By mbcaradima


2014-09-06 21:24:08 8 Comments

I am running ArcGIS 10.1 with 64-bit GP on Windows 8.1 x64.

I want to calculate the zonal statistics of buffer polygons based on parcels and a kernel density raster. The 4.7 million polygons overlap and are stored in a single feature class, making the problem particularly difficult. I've tried to use the supplemental Spatial Analyst Tools developed by ESRI in various ways, but the script isn't fast enough. I've tried to compute the zonal statistics piece by piece, using small census areas (with several hundred buffer polygons each) and large ones (thousands of buffer polygons). None of these implementations perform adequately. I've included the following features in a Python script:

  • loading buffer polygons into the in_memory workspace before loading into the ZS tool
  • creating feature layers where needed
  • writing the results to a single text file

The code for performing ZS one polygon at a time is posted below, however the tool only completes about one parcel every minute. I'm wondering if anyone has any insight on how to improve zonal statistics performance or the script in general.

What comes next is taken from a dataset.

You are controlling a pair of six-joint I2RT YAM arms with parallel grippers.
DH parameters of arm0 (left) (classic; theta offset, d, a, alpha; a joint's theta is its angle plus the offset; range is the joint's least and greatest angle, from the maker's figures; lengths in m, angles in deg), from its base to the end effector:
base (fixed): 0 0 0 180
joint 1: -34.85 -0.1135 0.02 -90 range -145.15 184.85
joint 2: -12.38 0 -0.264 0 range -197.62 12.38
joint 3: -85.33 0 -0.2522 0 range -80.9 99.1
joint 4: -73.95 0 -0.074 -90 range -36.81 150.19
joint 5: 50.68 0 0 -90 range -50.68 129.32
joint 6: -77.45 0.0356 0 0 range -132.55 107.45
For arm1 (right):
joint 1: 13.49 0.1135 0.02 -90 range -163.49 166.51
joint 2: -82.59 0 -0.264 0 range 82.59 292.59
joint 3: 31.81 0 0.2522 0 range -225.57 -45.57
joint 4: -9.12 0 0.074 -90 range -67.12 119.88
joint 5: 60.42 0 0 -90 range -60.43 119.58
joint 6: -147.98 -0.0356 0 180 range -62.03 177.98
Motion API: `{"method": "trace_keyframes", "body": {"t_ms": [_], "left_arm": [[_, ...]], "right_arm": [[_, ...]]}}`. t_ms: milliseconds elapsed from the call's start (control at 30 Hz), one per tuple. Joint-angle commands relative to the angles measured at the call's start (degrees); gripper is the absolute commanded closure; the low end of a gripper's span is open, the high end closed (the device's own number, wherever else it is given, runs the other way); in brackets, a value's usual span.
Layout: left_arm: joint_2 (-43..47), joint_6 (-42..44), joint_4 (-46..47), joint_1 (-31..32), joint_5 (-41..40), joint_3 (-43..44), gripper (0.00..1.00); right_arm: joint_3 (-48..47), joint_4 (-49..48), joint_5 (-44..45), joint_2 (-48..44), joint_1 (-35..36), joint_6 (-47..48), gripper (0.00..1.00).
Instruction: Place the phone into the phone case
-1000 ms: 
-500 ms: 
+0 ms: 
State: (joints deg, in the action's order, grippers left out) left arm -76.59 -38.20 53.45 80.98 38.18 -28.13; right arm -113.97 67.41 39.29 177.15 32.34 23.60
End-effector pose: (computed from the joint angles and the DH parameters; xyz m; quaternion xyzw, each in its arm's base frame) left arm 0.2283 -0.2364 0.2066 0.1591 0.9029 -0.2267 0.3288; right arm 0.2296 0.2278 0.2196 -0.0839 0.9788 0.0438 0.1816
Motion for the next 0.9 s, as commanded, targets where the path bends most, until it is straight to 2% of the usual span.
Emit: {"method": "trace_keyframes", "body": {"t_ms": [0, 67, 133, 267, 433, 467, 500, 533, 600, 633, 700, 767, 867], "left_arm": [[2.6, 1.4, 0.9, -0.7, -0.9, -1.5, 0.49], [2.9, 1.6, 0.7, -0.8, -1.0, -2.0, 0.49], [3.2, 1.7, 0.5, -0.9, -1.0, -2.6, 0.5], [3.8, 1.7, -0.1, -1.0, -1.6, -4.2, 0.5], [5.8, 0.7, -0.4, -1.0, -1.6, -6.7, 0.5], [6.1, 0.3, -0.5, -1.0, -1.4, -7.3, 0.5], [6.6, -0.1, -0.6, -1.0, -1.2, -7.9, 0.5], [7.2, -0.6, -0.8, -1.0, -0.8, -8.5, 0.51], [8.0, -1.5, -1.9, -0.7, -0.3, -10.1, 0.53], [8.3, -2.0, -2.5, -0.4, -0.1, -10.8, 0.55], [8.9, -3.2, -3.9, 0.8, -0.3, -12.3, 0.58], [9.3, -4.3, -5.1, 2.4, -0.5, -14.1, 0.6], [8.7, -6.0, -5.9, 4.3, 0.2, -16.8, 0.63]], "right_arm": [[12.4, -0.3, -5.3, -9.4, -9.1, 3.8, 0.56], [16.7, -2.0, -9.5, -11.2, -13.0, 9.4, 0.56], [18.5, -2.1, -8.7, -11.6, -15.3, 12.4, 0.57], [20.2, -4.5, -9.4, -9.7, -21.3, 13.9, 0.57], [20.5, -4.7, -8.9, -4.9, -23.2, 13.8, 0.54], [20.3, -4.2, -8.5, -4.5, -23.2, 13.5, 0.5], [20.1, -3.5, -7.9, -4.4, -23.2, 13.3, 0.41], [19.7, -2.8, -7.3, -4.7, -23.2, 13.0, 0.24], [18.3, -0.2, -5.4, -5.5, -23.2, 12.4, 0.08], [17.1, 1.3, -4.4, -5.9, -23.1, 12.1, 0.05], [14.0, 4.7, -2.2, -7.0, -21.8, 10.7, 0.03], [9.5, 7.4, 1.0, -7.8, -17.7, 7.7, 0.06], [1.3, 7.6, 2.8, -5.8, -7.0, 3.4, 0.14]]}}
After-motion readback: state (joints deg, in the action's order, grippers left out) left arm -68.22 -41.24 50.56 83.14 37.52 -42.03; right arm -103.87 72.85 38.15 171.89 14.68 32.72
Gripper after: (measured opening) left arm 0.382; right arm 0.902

import arcpy, os, string, csv
from arcpy import env

# arcpy.ImportToolbox("D:\ClusterAnalysis_Deployment\SpatialAnalystSupplementalTools\Spatial Analyst Supplemental Tools.pyt")
arcpy.CheckOutExtension("Spatial")

# LOCATIONS #
# Local machine paths
gdb = r"D:\path\to\geodatabase.gdb"
results = r"\path\to\results"

# Virtual machine paths

# INPUT DATA #
b = gdb + "\\" + "ParcelBuffers"
kd = gdb + "\\" + "kdensity750"

env.workspace = gdb
env.overwriteOutput = True

# TEMPORARY DATA #
buffers = arcpy.MakeFeatureLayer_management(b, "bdata")
kdensity = arcpy.Raster(kd)

parcelList = []

cursor = arcpy.da.SearchCursor(buffers, ("PIN"))
for row in cursor:
    parcelList.append(row[0])
del cursor

countDict = {}
countDict["Count:"] = 0

print "Script setup... done"

# GEOPROCESSING #
for PIN in parcelList:
    parcel_ram = "in_memory" + "\\" + "parcel"
    zs_table = results + "\\" + "zs_table_" + str(PIN) + ".dbf"
    solution = results + "\\" + "ZS_solutions.txt"

    arcpy.SelectLayerByAttribute_management(buffers, "NEW_SELECTION", "\"PIN\" = \'" + str(PIN) + "\'")
    count = int(arcpy.GetCount_management(buffers).getOutput(0))
    arcpy.CopyFeatures_management(buffers, parcel_ram)
    arcpy.SelectLayerByAttribute_management(buffers, "CLEAR_SELECTION")
    arcpy.gp.ZonalStatisticsAsTable_sa(parcel_ram, "PIN", kdensity, zs_table, "DATA", "ALL")

    table = arcpy.gp.MakeTableView_management(zs_table, "zs_table_lyr")

    fields = arcpy.ListFields(table)
    field_names = map(lambda n:n.name, fields)
    header = string.join(field_names, "\t")

    with open(solution, 'w') as x:
        x.write(header + "\n")
        cursor = arcpy.SearchCursor(table)
        for row in cursor:
            values = string.join(map(lambda n: str(row.getValue(n)), field_names), "\t")
            x.write(values + "\n")
        del row, cursor

    countDict["Count:"] = countDict["Count:"] + count
    print "Zonal statistics computed and saved for parcel: " + str(countDict["Count:"])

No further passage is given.